The Executive Director of DBYN, Bro. Günter Mayer and Chief Executive Officer of DBYN, David Ampomah Mensah expressed their appreciation to aa/D and BMZ, Germany, for the partnership and hoped that the existing working relationship would be sustained.

Mr. Mensah accentuated that this project in the beneficiaries schools should spark a wind of change and social inclusion for persons with disability in the social strata in Ghana.

“All schools and learning environments, hospitals and clinics, corporate, market and institutional environments must be disability friendly—this is not an excess or superfluous to require special law enforcement. It is just the normal thing to do,” he maintained.

The Programme Director for aa/D, Doris Diana Kwadade, indicated that disability is a long-term physical, mental, intellectual or sensory impairment which in interaction with various barriers may hinder full and effective performance of functions and participation in society on an equal basis.

She indicated that persons with disabilities do not need sympathy but empathy from all persons, and that they want to be given a voice, they want to be recognized, accepted, appreciated and given access and equal opportunities to education and employment, stressing that disability does not suggest inability.

Godfred Kwami Tay, Advisor to aa/D, noted with concern that, “one of the greatest problems facing the world today was the growing number of persons who are excluded from meaningful participation in the economic, social and cultural life of their communities.”

The Deputy Director for Special Education Division (SpED) of the Ghana Education Service, Thomas Patrick Otaah, outlined initiatives of SpED in implementing inclusive education in Ghana.

He said, since 1961, the core mandate of SpED has been to provide education, training and special services to children and youth with disabilities and special educational needs in Ghana, and that to fulfill this mandate, SpED has adopted two major intervention strategies. Thus, Teacher Resource Support System (TRSS), and Direct Training Support System (DSS).

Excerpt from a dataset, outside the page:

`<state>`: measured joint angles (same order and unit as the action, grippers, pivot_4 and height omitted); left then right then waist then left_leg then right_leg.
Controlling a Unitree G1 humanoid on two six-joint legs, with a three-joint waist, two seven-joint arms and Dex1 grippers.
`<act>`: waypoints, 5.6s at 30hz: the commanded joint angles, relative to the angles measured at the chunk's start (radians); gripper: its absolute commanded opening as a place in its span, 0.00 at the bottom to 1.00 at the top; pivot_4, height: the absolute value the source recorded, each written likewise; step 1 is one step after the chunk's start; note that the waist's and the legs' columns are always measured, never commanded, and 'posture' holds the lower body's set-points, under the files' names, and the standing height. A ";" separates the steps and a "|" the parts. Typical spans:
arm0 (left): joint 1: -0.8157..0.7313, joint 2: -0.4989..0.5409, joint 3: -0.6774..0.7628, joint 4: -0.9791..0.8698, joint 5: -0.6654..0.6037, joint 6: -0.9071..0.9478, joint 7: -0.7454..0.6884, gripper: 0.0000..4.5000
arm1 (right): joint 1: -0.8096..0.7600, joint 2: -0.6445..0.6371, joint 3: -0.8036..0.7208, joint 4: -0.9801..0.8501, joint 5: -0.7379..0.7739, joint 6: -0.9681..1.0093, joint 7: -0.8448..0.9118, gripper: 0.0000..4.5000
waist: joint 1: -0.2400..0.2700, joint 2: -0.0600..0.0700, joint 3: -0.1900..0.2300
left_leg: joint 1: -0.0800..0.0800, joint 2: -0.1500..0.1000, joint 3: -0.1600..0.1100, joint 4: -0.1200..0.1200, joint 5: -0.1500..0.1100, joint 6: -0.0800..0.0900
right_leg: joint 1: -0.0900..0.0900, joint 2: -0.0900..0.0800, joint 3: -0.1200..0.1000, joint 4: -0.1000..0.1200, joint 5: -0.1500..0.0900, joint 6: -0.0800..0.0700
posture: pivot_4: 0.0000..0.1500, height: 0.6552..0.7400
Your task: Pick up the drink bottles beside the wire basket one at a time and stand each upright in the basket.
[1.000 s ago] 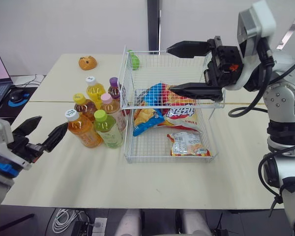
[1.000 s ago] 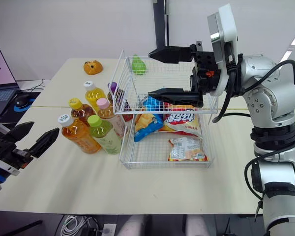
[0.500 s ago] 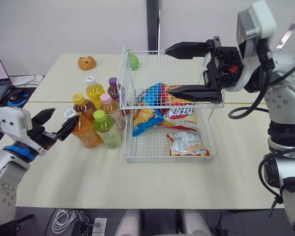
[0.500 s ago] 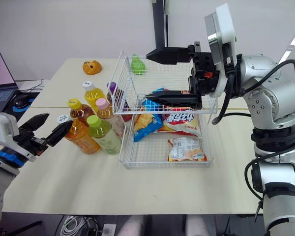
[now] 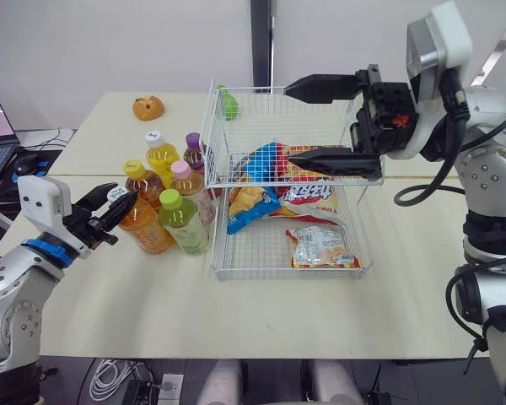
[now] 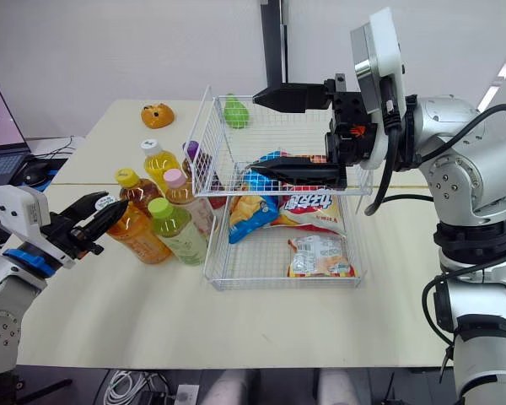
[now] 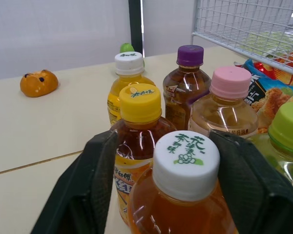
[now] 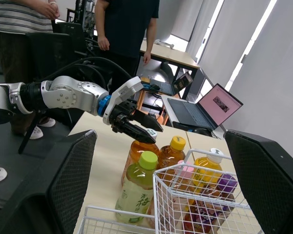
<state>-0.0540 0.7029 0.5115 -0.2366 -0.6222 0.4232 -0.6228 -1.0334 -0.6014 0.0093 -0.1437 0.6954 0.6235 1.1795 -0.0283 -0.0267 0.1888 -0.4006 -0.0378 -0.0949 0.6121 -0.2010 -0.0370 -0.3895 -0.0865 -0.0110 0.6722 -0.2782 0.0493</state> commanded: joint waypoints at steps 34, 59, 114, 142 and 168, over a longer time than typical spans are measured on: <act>-0.120 0.511 0.338 0.014 -0.389 0.442 -0.251 0.31 | 0.042 0.004 -0.031 -0.024 0.000 -0.059 -0.012 1.00 | -0.002 -0.005 0.008 | -0.002 0.001 -0.001 -0.003 0.000 -0.001 | -0.001 0.002 -0.001 -0.007 0.000 0.000 | 1.00 1.00; -1.346 0.579 -0.497 0.627 -0.102 0.448 -0.667 0.31 | 0.067 -0.011 -0.089 -0.024 -0.016 -0.051 -0.183 1.00 | -0.003 -0.011 0.013 | -0.019 -0.003 0.009 0.003 0.000 -0.001 | -0.019 0.003 0.001 0.002 0.003 0.004 | 1.00 1.00; -1.792 -0.450 -0.420 1.504 0.463 -0.313 -0.297 0.31 | 0.302 -0.239 -0.223 -0.201 -0.073 0.017 -0.399 1.00 | -0.008 -0.011 0.015 | -0.033 -0.006 0.010 0.019 0.000 0.000 | -0.030 0.001 0.002 0.013 0.004 0.006 | 1.00 1.00; -1.815 -0.449 -0.386 1.498 0.499 -0.296 -0.348 0.99 | 0.298 -0.231 -0.215 -0.190 -0.086 0.010 -0.411 1.00 | -0.008 -0.011 0.015 | -0.033 -0.006 0.010 0.031 0.000 0.000 | -0.030 0.001 0.003 0.024 0.004 0.006 | 1.00 1.00; -1.159 0.161 -0.102 0.499 0.231 0.322 -0.360 0.99 | 0.166 -0.148 -0.148 -0.106 0.030 0.004 -0.231 1.00 | -0.046 -0.011 0.015 | -0.033 -0.001 0.007 0.032 0.000 0.000 | -0.030 0.002 0.003 0.025 0.004 0.006 | 1.00 1.00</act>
<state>-1.2354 0.8228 0.3380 0.3772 -0.3473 0.7020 -1.0144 -0.8455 -0.7509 -0.1301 -0.2305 0.7036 0.6341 0.9375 -0.0746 -0.0374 0.2039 -0.4332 -0.0393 -0.0889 0.6443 -0.2011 -0.0373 -0.4195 -0.0849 -0.0073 0.6979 -0.2745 0.0549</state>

TRSS seeks to brief and equip teachers who are posted or attached to schools to provide teaching support, while DSS provides training on inclusive education and special needs, basic teaching pedagogy, and strategies for managing children with special needs. Such training skills are usually provided to key stakeholders including Heads of Schools, parents, key officers at the District Directorate of Education and Circuit Supervisors.

The Coordinator for Technical Vocational Training of the SpED, Ato Ghansah, expressed gratitude to DBYN, aa/D, and all the four vocational training institutions for the good vision and intervention strategies aimed at promoting and expanding access to vocational training for the disabled and socially disadvantaged people in Ghana.

He called on similar corporate bodies and individuals to partner with SpED, NVTI and GES in providing quality vocational and technical training for the disabled and socially excluded people in Ghana.

Samuel Amoako-Gyimah and Florence A. Mensah, of the Special Education Department, University for Education, Winneba, underscored the importance of scientific research in identifying special education needs and developing academic programmes for promoting quality special education in Ghana and intimated that though important, funds for conducting research into special education were not available in Ghana.

They, therefore, appealed to government to give priority towards equipping research institutions and departments responsible for special training to enable them undertake research in their respective institutions.